- AIM OF THE TASK
Please print the entries below exactly, from the line with "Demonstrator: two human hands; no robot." through the line with "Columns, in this", including both of those lines and leaving out all others.

- DATA IN THIS EXERCISE
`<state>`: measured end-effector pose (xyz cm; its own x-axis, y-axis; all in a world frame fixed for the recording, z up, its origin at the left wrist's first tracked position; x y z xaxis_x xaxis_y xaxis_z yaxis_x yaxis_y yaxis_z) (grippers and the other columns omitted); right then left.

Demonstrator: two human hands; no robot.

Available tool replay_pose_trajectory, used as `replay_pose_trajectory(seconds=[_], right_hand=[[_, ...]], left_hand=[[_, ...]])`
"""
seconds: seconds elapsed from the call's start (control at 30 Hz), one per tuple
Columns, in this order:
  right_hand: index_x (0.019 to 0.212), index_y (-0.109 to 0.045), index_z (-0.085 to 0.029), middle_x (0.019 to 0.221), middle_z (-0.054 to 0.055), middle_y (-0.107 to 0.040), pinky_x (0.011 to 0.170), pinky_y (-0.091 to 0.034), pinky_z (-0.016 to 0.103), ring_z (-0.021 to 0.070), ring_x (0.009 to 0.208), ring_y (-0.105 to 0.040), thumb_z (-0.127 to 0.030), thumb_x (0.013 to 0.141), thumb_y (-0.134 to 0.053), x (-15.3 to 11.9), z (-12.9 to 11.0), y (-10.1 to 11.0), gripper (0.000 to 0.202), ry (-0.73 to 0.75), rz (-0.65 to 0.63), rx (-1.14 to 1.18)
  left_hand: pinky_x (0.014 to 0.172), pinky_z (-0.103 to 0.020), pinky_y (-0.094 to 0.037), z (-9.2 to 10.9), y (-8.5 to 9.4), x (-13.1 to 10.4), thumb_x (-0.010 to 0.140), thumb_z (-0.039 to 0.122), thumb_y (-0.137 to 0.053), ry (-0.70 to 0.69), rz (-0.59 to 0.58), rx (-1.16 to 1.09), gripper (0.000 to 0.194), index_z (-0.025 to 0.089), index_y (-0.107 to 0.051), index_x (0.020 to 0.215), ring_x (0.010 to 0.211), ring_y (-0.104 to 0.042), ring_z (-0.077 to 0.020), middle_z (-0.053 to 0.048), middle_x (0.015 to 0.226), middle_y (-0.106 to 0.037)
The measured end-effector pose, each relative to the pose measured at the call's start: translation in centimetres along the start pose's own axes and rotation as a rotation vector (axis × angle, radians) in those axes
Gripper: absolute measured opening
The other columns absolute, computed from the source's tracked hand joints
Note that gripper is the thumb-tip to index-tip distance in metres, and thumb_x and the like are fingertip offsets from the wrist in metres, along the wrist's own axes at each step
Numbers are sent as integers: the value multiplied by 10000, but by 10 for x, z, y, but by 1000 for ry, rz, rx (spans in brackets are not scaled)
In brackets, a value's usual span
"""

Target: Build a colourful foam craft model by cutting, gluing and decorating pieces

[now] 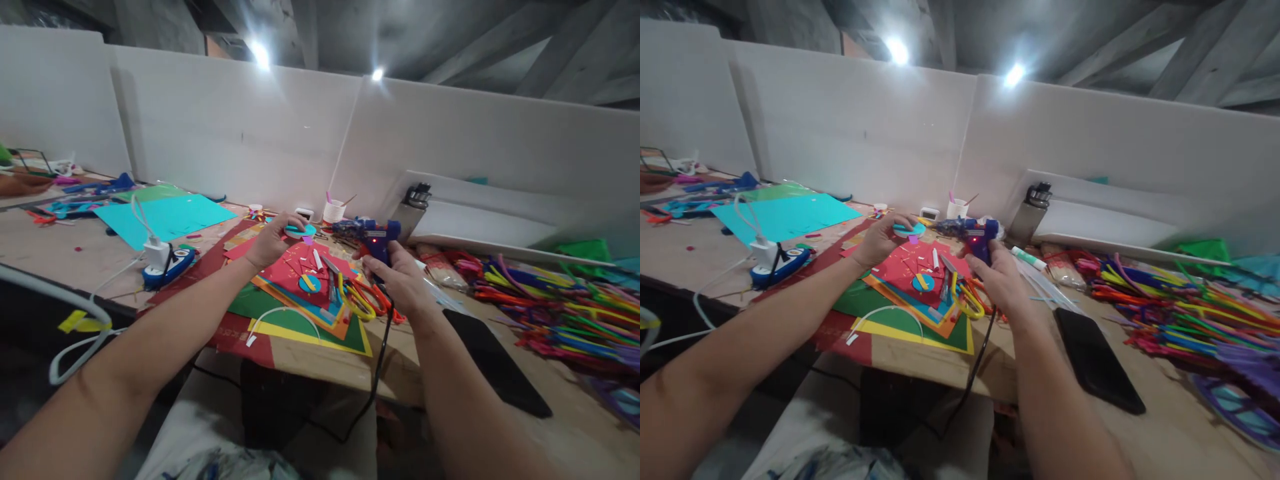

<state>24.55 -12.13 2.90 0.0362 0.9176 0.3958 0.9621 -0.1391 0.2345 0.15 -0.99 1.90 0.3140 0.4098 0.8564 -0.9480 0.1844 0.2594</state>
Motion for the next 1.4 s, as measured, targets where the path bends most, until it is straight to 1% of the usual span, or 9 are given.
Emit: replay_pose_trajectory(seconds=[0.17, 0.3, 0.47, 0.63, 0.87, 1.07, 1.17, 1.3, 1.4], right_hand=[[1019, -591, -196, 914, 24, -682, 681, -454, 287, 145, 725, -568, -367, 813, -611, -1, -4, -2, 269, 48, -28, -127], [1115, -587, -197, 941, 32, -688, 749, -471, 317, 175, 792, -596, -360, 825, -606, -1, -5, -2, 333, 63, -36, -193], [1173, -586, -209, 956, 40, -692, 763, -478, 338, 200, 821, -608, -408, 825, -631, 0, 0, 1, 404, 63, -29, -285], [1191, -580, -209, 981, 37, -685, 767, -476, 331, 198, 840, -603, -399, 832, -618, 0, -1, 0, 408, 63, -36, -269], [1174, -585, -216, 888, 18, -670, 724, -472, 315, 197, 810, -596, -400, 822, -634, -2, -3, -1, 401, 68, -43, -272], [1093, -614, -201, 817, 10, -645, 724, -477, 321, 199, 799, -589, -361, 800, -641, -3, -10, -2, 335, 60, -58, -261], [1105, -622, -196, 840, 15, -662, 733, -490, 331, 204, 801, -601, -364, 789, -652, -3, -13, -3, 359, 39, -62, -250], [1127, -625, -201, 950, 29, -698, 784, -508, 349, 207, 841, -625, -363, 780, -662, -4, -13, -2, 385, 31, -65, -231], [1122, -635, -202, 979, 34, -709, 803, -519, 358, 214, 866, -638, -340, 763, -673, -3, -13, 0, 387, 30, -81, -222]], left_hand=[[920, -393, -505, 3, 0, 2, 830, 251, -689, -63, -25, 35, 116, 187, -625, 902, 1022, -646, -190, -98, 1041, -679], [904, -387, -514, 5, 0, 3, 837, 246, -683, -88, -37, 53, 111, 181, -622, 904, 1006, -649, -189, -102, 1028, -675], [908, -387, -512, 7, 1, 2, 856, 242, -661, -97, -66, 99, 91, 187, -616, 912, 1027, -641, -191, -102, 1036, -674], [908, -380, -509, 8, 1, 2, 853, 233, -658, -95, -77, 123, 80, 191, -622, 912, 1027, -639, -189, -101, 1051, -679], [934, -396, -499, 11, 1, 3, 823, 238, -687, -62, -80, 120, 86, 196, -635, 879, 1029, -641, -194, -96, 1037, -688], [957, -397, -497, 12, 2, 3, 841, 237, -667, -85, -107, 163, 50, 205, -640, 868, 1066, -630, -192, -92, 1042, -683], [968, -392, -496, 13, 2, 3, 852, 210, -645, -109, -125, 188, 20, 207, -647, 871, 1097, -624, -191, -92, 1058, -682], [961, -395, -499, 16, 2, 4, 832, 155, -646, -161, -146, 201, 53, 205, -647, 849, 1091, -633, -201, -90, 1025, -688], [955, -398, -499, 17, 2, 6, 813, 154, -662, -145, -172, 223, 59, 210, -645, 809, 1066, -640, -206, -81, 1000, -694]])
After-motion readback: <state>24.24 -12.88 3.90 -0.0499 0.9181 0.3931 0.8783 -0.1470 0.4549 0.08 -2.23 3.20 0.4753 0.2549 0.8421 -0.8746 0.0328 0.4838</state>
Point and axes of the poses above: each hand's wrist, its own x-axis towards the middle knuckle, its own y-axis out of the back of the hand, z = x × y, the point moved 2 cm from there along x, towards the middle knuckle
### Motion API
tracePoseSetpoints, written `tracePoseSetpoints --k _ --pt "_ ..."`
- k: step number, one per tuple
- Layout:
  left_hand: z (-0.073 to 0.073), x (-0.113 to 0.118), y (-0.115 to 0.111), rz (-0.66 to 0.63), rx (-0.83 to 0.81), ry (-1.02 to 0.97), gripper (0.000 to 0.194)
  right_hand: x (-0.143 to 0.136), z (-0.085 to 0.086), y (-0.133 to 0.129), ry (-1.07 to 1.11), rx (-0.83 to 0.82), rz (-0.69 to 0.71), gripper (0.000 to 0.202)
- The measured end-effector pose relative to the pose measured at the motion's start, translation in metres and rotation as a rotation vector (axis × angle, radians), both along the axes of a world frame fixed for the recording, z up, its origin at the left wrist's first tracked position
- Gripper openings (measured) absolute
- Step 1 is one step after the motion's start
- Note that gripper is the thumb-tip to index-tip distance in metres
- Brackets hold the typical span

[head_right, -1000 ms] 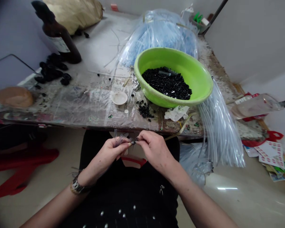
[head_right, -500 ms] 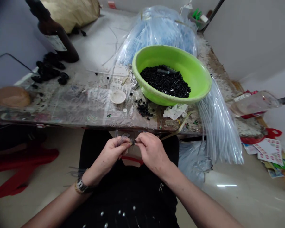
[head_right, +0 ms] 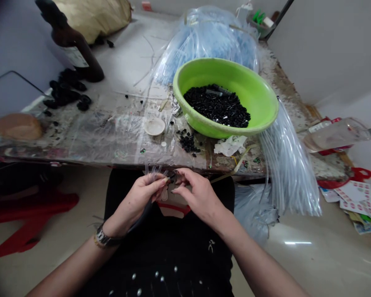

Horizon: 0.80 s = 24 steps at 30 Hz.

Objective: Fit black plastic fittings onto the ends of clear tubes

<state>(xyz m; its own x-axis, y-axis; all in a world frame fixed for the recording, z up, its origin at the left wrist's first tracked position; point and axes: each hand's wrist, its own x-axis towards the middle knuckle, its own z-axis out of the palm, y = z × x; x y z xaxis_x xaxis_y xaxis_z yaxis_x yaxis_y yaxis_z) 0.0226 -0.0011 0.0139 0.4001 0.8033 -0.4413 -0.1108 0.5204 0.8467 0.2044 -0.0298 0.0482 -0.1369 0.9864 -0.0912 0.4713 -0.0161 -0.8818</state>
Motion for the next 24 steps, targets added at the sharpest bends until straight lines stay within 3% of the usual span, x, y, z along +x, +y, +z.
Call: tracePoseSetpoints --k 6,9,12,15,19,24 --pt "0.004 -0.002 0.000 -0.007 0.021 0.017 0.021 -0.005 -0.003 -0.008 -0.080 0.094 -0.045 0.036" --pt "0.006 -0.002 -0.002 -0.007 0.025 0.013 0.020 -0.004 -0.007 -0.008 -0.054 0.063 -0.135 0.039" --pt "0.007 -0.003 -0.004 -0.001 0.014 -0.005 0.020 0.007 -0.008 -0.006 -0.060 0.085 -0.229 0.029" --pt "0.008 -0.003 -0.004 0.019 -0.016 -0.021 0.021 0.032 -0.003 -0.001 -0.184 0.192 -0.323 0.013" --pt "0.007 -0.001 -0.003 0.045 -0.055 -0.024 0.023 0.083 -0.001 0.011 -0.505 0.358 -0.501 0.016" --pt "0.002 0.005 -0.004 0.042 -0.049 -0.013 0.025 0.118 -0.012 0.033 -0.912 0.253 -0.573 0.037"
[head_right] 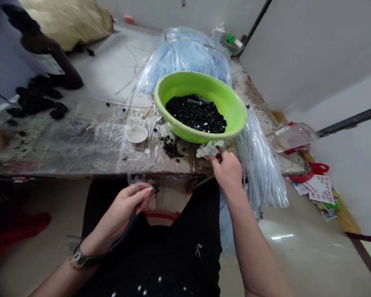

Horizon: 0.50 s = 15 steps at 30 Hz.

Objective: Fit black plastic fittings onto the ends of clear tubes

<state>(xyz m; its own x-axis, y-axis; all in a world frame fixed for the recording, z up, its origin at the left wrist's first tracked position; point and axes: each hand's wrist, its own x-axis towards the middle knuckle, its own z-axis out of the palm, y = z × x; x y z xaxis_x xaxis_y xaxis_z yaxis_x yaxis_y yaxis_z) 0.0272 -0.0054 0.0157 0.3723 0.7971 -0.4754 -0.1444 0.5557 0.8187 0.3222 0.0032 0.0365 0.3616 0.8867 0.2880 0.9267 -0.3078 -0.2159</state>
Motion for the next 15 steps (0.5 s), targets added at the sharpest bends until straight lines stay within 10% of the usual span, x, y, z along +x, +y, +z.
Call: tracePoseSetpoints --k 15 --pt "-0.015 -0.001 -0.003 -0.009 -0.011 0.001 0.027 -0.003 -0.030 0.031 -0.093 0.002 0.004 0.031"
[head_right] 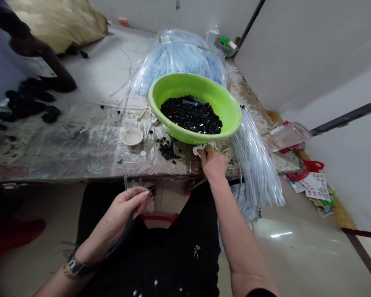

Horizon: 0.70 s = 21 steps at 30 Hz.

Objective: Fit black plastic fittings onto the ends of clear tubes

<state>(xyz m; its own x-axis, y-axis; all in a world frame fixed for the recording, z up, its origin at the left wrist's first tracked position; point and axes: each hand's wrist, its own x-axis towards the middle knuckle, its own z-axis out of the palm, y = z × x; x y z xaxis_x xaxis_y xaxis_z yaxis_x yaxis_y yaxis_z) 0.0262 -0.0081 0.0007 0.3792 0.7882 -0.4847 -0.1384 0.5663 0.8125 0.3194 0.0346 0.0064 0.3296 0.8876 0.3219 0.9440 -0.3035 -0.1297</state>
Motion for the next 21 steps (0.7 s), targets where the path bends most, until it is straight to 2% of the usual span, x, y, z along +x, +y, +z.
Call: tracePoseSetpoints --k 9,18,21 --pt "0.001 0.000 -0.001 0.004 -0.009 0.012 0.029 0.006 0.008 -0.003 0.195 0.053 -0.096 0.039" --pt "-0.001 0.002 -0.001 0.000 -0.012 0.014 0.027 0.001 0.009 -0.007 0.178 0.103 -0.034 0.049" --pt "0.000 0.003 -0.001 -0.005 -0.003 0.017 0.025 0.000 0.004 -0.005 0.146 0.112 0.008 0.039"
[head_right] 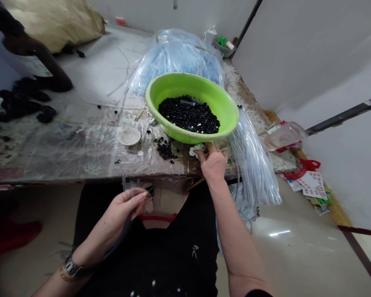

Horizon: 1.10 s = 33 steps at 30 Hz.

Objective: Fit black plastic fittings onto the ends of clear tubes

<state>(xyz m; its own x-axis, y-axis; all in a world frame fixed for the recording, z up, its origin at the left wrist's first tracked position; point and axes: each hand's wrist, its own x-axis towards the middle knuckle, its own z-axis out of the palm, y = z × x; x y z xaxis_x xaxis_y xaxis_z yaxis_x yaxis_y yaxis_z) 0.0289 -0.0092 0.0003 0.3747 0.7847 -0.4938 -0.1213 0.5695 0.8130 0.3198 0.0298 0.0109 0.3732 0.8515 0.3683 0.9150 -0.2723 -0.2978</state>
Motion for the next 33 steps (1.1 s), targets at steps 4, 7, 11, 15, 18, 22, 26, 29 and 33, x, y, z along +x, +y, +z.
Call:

- ANSWER FOR THIS EXERCISE
Demonstrator: two human hands; no robot.

Available tool replay_pose_trajectory, used as `replay_pose_trajectory(seconds=[_], right_hand=[[_, ...]], left_hand=[[_, ...]])`
"""
seconds: seconds elapsed from the call's start (control at 30 Hz), one per tuple
Columns, in this order:

Besides this answer, the exercise requires nothing else.